So basically the same thing as Bud Light Platinum.
Sure, but nearly a full % ABV stronger. A 6% light beer is crazy. A 7% one is like opening a rift in time
“Also, if I recall correctly Blue Moon is technically a lager.”
I had never heard that Blue Moon was brewed with a lager yeast. Do you have a source for this information?
Below is some information from a former brewer at Sandlot Brewing (where Blue Moon was first brewed in 1995). The brewer makes mention of a neutral ale yeast. Maybe Blue Moon is now brewed with a lager yeast?

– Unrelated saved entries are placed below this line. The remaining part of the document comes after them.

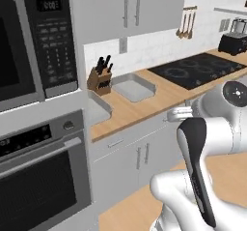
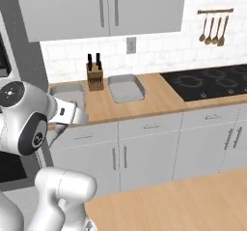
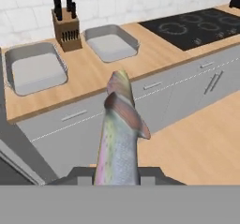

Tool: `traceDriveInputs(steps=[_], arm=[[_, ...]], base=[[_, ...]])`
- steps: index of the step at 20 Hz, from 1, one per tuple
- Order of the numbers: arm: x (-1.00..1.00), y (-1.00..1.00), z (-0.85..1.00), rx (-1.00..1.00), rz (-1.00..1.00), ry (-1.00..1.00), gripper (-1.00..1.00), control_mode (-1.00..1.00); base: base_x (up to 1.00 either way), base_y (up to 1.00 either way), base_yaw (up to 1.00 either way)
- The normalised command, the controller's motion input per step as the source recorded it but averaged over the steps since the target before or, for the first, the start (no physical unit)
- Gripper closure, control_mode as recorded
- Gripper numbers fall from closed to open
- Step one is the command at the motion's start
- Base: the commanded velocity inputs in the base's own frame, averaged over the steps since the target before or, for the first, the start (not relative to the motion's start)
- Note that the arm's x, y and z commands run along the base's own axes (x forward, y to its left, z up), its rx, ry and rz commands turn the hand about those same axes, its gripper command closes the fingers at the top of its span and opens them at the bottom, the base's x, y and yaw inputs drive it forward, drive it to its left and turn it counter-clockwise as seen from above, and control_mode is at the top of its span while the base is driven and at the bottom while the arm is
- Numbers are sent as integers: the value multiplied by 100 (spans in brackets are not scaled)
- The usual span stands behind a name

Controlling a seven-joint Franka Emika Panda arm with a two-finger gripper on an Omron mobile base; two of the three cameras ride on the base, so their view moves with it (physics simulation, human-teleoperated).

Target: Place one bell pepper and one fish in each tupperware on the nearby counter, to pack two identical lunches.

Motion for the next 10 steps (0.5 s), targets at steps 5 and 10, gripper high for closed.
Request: traceDriveInputs(steps=[5,10], arm=[[0,0,0,0,0,0,100,100],[0,0,0,0,0,0,100,100]], base=[[100,-95,21],[100,-36,48]])
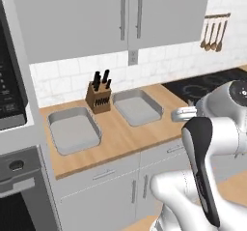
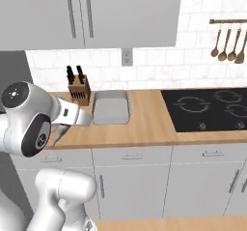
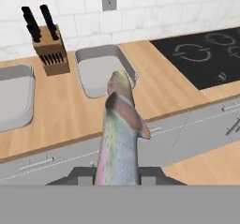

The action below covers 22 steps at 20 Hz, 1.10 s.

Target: Place one bell pepper and one fish in each tupperware on the nearby counter, to pack two identical lunches.

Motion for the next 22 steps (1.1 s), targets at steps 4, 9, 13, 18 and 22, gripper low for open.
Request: traceDriveInputs(steps=[4,9,13,18,22], arm=[[0,0,0,0,0,0,100,100],[100,-8,-38,0,4,5,100,-100],[84,-16,-50,0,2,1,100,-100],[96,-4,-52,0,1,0,100,-100],[100,0,-35,0,0,6,100,-100]], base=[[100,-17,18],[0,0,0],[0,0,0],[0,0,0],[0,0,0]])
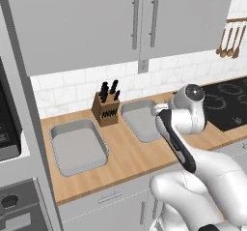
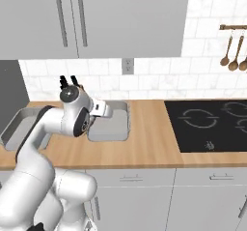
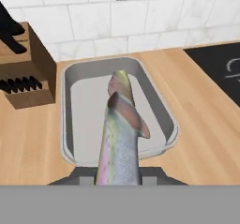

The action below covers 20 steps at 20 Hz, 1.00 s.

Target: Place one bell pepper and one fish in each tupperware on the nearby counter, to pack two identical lunches.

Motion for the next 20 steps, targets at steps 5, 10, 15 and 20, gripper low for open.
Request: traceDriveInputs(steps=[5,10,15,20], arm=[[99,-1,-10,0,0,26,100,-100],[26,0,-22,0,2,18,100,-100],[29,0,-90,-6,0,1,100,-100],[83,0,-64,0,0,-1,100,-100]], base=[[0,0,0],[0,0,0],[0,0,0],[0,0,0]])
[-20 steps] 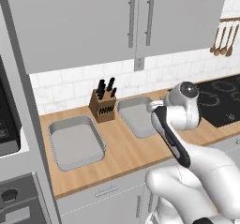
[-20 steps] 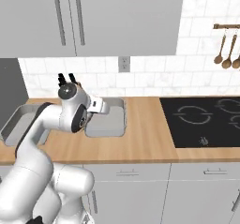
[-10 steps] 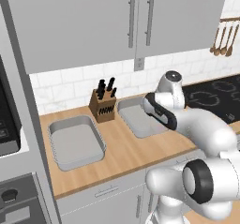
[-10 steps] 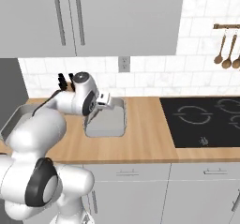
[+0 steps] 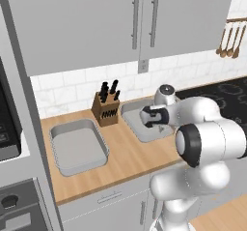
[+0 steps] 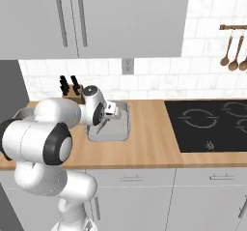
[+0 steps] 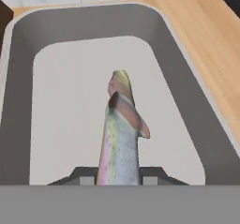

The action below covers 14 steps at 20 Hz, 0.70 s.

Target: Place one bell pepper and one fish in each tupperware on the nearby counter, to pack two identical lunches.

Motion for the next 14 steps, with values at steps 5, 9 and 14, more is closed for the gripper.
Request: traceDriveInputs(steps=[5,9,14], arm=[[99,0,-36,0,0,2,-100,-100],[84,0,-11,0,0,1,-100,-100],[47,0,-5,0,0,-1,-100,-100]], base=[[0,0,0],[0,0,0],[0,0,0]])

Blue Moon Belgian White was first sold commercially as Belly Slide Belgian White at the SandLot Brewery at Coors Field during the 1995 opening season.
We did do a little fine tuning of the recipe, which was developed by Dr. Keith Villa of Coors R&D. Mostly to do with the ratio of Orange Peel to Corriander.
The amounts of grains we used are roughly:
50% 2 row pale malt. (The first couple of batches were made with Great Western)
40% white wheat malt
10% flaked oats.
Hallertauer Mittelfrueh hops were added for a 90 minute boil. Bittering should be around 17.5 IBU. Only one addition.
Blue Moon has always used pre-ground corriander and Valencia orange peel. Keith did not want the bitterness of Curacao oranges. He preferred the sweetness of the ground Valencia.
Try 1.25 tsp of ground corriander added to the kettle 10 minutes before the end of boil. This is for a 5-6 gallon batch.
Add 0.33tsp of ground Valencia orange peel 5 minutes before the end of boil.
The Chico strain would work well in this recipe. You want a neutral taste from the yeast. Keith has said that the flavors that should come through are the orange peel and corriander, not the yeast.
Be careful when lautering. I have made this recipe and some variations of it in three different pubs, with three different systems. I usually have trouble and end up sticking the mash. Run off very slowly
I worked for Coors as the Brewmaster of SandLot Brewery from 1995-1997.
I signed a non-disclosure/non-compete agreement that was good for one year after I left their employment. I asked about this situation when I was hired. I was told that nothing really stays secret in the industry for over a year.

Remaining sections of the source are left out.